[Regressor] Negative Binomial Regression

안암동컴맹·2024년 4월 6일

Machine Learning

목록 보기

84/103

Negative Binomial Regression

Introduction

Negative Binomial Regression offers a robust alternative to Poisson regression for modeling count data, particularly when the data exhibits overdispersion, meaning the variance is greater than the mean. This method allows for a more accurate modeling of count variables by introducing an additional parameter to account for overdispersion, making it invaluable in various scientific and analytical applications where count data does not conform to the strict assumptions of the Poisson distribution.

Background and Theory

The Challenge of Overdispersion

Overdispersion in count data challenges traditional Poisson regression, which assumes that the mean and variance of the distribution are equal. This assumption often does not hold in real-world data, leading to underestimation of standard errors and potentially misleading inferences.
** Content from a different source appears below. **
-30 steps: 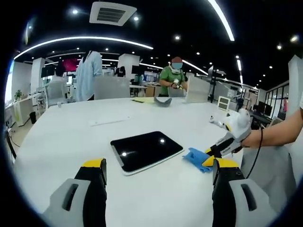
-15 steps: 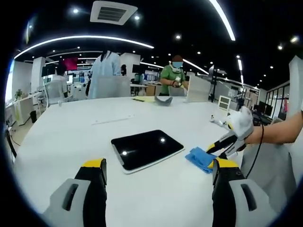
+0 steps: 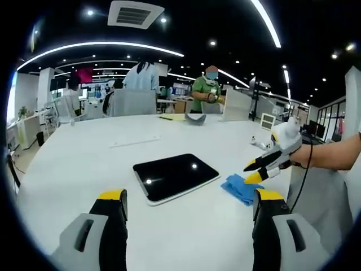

Negative Binomial Distribution

The Negative Binomial distribution extends the Poisson by introducing an overdispersion parameter, allowing the variance to exceed the mean. Its probability mass function is defined as:

P(Y = y) = \binom{y + r - 1}{y} \left(\frac{p}{1-p}\right)^y (1-p)^r

where $y$ represents the number of failures before achieving $r$ successes, and $p$ is the probability of a success.

Mathematical Formulation

Negative Binomial Regression links the mean of the count variable $Y$ to predictors $X$ using a log-link function:

\log(\mu) = \beta_0 + \beta_1X_1 + \ldots + \beta_nX_n

with $\mu = \mathbb{E}[Y|X]$ and the variance given by:

Var(Y|X) = \mu + \alpha \mu^2

where $\alpha$ is the overdispersion parameter.

Optimization Process

Formulating the Likelihood Function

The likelihood function for a Negative Binomial model with data $(y_i, x_i), i = 1, \ldots, N$ , where $y_i$ is the observed count and $x_i$ is the vector of explanatory variables for observation $i$ , is constructed based on the Negative Binomial probability distribution:

L(\beta, \alpha; y, X) = \prod_{i=1}^{N} \frac{\Gamma(y_i + 1/\alpha)}{\Gamma(1/\alpha) y_i!} \left(\frac{1}{1 + \alpha \mu_i}\right)^{1/\alpha} \left(\frac{\alpha \mu_i}{1 + \alpha \mu_i}\right)^{y_i}

where $\mu_i = \exp(\beta_0 + \beta_1 x_{i1} + \ldots + \beta_n x_{in})$ represents the mean count for the $i$ -th observation, $\Gamma$ is the gamma function, $\beta$ are the coefficients to be estimated, and $\alpha$ is the overdispersion parameter.

Maximizing the Likelihood

To find the values of $\beta$ and $\alpha$ that maximize $L(\beta, \alpha; y, X)$ , partial derivatives of the log-likelihood function with respect to these parameters are taken and set to zero. However, due to the complexity of the likelihood function for the Negative Binomial distribution, analytical solutions are infeasible. Thus, numerical optimization techniques, such as Newton-Raphson or gradient descent, are employed.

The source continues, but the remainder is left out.